22 December 2018

Our mother among the saints, Venerable Hildalíþ of Barking


The holy saints of Barking; Holy Mother Hildalíþ at centre

Today in the Orthodox Church we celebrate another of our Old English holy mothers, Hildalíþ the second Abbess of Barking, one of the earliest monastics in England. Successor to Æþelburg the sister of Eorcenwald the Bishop of London, little is known of Hildalíþ before she was brought from abroad to serve Æþelburg as her tutor, though she did take her vows in a Frankish convent prior to landing in England.

Saint Eorcenwald, of royal Lindsay heritage, was particularly taken with the Rule of Saint Benedict, and sold his share of the family fortune in order to found two communities dedicated to the holy communal life in England: for men, he established the Abbey of Saint Peter at Chertsey in Surrey, and for women he established the Abbey of the Blessed Virgin at Barking. Saint Eorcenwald’s sister Saint Æþelburg was placed at the head of the abbey at Barking, and her brother immediately set about trying to find a tutor and adviser for her, in the monastic life to which neither of them were yet accustomed.

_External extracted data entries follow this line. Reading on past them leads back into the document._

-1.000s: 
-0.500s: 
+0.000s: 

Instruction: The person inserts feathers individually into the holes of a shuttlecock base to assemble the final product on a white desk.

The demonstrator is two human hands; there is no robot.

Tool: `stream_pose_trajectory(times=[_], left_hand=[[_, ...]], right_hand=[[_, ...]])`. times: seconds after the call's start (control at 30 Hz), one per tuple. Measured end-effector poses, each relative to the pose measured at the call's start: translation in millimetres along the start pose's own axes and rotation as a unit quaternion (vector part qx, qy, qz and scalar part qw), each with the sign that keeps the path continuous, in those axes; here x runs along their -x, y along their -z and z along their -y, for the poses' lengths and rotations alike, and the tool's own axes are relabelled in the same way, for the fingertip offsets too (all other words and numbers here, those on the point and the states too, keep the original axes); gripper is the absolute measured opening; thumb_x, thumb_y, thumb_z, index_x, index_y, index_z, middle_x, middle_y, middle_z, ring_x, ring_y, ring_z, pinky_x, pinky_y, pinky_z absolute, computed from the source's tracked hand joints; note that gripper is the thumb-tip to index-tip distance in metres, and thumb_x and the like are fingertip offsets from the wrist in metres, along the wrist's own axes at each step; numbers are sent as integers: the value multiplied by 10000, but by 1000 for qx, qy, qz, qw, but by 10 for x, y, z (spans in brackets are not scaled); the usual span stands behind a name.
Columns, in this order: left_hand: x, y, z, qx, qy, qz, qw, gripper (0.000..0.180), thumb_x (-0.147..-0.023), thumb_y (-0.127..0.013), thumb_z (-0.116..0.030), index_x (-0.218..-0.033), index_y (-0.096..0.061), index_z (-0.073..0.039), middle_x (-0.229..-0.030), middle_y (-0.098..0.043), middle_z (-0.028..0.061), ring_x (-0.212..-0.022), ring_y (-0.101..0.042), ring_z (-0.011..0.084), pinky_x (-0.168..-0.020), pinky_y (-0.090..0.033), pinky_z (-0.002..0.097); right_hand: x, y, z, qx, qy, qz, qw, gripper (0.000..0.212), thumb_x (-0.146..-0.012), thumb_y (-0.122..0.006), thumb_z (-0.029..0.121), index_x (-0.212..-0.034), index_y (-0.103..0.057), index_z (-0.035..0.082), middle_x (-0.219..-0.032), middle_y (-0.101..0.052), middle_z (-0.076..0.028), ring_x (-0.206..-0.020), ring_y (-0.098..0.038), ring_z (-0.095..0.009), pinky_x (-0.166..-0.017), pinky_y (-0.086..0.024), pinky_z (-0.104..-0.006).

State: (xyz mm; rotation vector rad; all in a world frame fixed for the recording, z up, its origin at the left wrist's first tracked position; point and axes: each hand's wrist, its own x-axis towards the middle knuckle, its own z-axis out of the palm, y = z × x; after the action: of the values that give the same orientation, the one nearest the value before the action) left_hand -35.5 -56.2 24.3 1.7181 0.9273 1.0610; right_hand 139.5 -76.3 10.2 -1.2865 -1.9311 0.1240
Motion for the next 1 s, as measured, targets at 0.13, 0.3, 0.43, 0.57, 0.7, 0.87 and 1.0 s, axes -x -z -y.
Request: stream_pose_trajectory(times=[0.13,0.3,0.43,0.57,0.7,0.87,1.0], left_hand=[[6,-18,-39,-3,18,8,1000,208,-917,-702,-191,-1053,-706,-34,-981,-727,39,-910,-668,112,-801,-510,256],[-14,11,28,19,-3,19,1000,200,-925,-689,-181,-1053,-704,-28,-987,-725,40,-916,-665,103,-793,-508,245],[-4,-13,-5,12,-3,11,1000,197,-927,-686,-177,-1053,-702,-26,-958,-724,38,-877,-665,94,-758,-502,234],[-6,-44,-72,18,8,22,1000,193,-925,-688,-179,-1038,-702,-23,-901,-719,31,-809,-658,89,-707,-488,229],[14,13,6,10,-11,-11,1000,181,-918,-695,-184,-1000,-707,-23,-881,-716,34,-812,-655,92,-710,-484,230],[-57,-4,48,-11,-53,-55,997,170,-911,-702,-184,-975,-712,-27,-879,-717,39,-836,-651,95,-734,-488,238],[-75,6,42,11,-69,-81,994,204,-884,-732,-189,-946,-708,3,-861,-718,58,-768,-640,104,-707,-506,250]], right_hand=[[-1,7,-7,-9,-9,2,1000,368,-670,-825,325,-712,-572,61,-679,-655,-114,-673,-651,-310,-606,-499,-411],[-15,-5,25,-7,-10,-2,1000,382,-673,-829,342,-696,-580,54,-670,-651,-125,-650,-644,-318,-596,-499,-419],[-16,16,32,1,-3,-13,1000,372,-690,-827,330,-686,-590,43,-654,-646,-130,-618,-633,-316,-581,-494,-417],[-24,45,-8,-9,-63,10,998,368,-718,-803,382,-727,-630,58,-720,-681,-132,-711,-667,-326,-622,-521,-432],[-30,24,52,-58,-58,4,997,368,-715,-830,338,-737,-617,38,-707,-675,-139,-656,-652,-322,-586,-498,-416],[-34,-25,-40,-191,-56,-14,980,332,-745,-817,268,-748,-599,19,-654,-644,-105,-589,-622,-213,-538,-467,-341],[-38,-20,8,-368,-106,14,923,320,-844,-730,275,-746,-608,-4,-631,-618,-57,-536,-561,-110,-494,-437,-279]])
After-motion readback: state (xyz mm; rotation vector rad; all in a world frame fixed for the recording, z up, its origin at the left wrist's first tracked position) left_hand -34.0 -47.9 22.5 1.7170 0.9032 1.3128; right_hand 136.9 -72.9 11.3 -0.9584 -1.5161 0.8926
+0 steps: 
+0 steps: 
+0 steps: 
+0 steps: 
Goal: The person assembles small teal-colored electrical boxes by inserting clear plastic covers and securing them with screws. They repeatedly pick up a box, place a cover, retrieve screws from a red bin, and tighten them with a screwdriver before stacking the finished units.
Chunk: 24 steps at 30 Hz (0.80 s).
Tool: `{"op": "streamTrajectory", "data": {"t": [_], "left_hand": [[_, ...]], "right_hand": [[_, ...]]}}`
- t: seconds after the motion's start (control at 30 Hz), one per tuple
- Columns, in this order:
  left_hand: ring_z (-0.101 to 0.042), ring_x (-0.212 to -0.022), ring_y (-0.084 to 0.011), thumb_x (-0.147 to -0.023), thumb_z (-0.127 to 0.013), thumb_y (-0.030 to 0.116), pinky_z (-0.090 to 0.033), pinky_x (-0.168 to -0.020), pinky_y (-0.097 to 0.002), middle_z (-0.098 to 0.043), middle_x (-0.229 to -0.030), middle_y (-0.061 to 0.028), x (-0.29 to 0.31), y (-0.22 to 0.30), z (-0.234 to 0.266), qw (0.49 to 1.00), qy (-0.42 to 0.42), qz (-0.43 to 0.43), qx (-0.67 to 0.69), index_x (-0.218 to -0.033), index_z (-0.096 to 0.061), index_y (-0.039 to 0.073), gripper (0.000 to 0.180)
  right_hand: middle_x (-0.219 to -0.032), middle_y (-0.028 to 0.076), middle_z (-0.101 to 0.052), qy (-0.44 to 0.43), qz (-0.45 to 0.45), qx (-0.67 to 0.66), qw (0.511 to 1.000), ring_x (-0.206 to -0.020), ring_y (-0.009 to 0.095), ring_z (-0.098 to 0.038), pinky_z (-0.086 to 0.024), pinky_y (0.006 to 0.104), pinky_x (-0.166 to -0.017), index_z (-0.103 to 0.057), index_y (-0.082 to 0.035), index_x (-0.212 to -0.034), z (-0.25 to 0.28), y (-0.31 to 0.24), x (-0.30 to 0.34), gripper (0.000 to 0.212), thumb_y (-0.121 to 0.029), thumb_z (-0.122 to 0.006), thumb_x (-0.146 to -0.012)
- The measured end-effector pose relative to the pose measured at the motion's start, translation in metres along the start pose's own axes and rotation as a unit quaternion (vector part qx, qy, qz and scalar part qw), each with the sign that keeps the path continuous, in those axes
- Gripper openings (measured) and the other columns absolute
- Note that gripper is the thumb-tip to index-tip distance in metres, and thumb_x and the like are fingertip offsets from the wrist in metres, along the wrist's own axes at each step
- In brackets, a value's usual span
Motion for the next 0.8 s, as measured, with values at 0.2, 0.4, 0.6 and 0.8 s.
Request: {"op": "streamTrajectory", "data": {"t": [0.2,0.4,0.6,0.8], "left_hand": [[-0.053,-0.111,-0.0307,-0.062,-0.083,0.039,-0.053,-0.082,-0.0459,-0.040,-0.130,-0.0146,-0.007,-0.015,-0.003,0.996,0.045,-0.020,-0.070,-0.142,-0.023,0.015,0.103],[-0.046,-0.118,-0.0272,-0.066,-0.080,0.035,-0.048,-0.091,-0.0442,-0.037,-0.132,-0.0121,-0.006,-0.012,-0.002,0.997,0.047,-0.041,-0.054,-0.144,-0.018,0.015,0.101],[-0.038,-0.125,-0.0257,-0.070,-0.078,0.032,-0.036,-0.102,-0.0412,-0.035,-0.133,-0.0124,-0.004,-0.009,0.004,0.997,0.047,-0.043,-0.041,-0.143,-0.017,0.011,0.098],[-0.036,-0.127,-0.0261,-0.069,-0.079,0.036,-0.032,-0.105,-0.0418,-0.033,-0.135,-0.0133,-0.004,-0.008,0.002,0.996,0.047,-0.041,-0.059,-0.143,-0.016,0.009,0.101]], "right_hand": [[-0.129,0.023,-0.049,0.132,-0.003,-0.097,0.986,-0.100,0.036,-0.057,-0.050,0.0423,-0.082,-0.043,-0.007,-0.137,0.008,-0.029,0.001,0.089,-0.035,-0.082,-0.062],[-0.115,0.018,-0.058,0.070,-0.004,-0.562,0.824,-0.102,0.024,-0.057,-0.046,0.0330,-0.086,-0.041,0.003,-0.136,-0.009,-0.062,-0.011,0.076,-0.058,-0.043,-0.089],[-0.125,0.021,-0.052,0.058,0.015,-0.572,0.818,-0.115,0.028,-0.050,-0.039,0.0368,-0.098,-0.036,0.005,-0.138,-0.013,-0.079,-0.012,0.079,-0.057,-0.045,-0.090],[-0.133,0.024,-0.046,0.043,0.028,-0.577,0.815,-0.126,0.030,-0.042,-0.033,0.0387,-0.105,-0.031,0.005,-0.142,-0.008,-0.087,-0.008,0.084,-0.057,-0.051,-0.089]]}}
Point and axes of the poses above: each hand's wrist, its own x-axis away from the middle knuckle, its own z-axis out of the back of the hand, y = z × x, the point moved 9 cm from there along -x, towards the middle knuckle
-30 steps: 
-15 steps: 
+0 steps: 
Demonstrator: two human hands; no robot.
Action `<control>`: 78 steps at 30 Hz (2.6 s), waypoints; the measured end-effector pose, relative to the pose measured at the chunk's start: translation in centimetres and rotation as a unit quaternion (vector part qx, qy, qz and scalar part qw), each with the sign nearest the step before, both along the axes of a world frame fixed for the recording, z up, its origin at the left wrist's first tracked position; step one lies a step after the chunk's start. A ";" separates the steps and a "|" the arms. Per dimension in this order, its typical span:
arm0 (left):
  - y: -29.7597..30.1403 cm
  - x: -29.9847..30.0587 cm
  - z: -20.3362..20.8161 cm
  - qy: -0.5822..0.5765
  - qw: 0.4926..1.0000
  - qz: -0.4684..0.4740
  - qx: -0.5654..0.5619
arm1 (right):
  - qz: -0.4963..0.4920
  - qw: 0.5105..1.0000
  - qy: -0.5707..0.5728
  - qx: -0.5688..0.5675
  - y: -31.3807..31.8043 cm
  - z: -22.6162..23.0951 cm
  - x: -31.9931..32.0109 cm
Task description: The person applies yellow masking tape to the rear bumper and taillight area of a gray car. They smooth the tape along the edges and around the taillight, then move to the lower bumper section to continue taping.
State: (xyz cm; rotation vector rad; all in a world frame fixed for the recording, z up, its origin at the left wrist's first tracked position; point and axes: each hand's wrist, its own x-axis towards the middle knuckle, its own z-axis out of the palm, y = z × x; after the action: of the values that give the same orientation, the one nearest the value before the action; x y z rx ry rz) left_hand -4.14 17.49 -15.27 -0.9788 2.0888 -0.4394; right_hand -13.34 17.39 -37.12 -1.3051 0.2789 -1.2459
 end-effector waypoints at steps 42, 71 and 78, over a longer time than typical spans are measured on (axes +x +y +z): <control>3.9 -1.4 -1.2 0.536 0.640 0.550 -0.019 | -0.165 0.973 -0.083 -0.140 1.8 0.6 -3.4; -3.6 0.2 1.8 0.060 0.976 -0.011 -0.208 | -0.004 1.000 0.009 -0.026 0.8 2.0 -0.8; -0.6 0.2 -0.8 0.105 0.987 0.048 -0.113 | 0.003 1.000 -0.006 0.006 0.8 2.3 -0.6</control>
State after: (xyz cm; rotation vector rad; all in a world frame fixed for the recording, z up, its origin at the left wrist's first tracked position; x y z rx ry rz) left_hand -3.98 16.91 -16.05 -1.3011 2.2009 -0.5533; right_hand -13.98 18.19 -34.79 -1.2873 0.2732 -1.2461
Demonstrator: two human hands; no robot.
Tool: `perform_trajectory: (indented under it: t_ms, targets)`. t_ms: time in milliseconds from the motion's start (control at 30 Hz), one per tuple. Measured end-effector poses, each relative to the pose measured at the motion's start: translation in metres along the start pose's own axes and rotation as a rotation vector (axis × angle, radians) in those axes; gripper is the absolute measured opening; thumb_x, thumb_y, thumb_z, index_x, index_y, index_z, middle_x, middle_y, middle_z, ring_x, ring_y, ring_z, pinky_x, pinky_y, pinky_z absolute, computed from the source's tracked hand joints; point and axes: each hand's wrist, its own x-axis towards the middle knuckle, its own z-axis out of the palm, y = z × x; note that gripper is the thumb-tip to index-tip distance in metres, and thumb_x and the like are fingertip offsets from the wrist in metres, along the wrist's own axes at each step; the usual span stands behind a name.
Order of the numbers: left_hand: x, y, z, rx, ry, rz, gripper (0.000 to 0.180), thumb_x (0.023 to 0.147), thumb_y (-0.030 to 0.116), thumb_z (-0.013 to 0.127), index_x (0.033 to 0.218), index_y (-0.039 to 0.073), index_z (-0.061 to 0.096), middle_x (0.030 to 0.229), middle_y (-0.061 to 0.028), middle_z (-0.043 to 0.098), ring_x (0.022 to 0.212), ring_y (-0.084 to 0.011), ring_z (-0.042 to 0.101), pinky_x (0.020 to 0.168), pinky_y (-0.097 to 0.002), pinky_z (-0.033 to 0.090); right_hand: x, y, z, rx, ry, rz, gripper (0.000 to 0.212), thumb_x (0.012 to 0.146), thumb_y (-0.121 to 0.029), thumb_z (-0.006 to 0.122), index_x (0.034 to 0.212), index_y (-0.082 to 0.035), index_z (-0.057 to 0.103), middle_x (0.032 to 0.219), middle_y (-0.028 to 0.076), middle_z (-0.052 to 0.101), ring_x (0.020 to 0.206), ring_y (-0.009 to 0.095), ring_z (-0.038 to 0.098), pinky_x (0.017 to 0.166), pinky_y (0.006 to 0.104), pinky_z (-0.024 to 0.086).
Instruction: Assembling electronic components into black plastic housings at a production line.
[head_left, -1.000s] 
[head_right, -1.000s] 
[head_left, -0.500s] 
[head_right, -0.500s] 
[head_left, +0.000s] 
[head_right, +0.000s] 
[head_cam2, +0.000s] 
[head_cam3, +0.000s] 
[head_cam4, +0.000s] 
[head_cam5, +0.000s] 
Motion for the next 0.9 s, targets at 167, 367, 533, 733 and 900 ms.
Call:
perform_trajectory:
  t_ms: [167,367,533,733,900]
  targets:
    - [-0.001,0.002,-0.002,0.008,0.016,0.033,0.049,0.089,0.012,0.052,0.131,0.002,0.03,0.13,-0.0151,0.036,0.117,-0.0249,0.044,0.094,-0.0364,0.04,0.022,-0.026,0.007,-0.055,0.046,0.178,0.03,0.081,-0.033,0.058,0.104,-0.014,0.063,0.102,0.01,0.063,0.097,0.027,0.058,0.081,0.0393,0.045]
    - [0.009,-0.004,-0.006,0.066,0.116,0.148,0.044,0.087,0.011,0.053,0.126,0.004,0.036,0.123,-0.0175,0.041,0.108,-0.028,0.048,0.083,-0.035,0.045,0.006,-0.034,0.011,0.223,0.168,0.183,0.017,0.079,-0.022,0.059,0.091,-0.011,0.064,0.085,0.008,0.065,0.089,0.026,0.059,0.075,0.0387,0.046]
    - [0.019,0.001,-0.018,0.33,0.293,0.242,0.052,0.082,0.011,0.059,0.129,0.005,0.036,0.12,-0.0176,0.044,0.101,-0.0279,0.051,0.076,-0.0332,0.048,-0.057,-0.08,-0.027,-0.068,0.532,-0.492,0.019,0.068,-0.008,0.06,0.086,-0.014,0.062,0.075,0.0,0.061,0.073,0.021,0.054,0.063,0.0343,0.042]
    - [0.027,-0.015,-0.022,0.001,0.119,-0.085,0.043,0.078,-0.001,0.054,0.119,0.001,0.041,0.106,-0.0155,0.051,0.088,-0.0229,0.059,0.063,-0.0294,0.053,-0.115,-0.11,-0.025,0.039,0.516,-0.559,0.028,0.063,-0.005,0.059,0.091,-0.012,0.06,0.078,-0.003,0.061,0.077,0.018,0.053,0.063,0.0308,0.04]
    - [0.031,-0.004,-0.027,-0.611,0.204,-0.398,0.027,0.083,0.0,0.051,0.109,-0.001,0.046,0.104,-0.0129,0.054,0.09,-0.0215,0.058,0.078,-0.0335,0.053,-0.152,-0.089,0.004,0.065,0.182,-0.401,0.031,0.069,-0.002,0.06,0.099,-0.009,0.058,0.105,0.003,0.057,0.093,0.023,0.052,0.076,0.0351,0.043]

Hildalíþ was selected from her cloister in France. Saint Eorcenwald selected her for her fitness to teach Saint Æþelburg as she undertook the life of a bride of Christ, as demonstrated in her home convent in France. Hildalíþ had shown there both a motherly care for her younger sisters, and a thirst for holy and divine knowledge: she was an avid reader of the Scriptures and of the Church Fathers. She directed Æþelburg admirably, it seems, for the young sister of the bishop of London achieved a holy and disciplined mode of life, and met her repose in blessedness. Hildalíþ thereafter became the mother-superior at the Abbey at Barking; and she was indeed a mother and a mentor to other saints, including Saint Cúþburg, the West Saxon widow of Ealdfriþ the king of Northumbria, who became a nun upon her husband’s death and who afterward would become the foundress of Wimborne Minster in Dorset.

As historian-laureate of the English Church, Saint Bede the Venerable notes that Mother Hildalíþ, as abbess, showed ‘exemplary conduct, in the observance of regular discipline, and in the care of providing all things for the public use’. Saint Ealdhelm devoted his Latin work De Laude Virginitates to her; Saint Boniface referred to her as a worthy teacher in his correspondence; and she was also highly-regarded by the English saints who followed her, Saint Dúnstán of Canterbury, Saint Æþelwold of Winchester and Saint Ælfheah of Canterbury.

Holy Mother Hildalíþ, Abbess of Barking, pray to Christ our God for us sinners!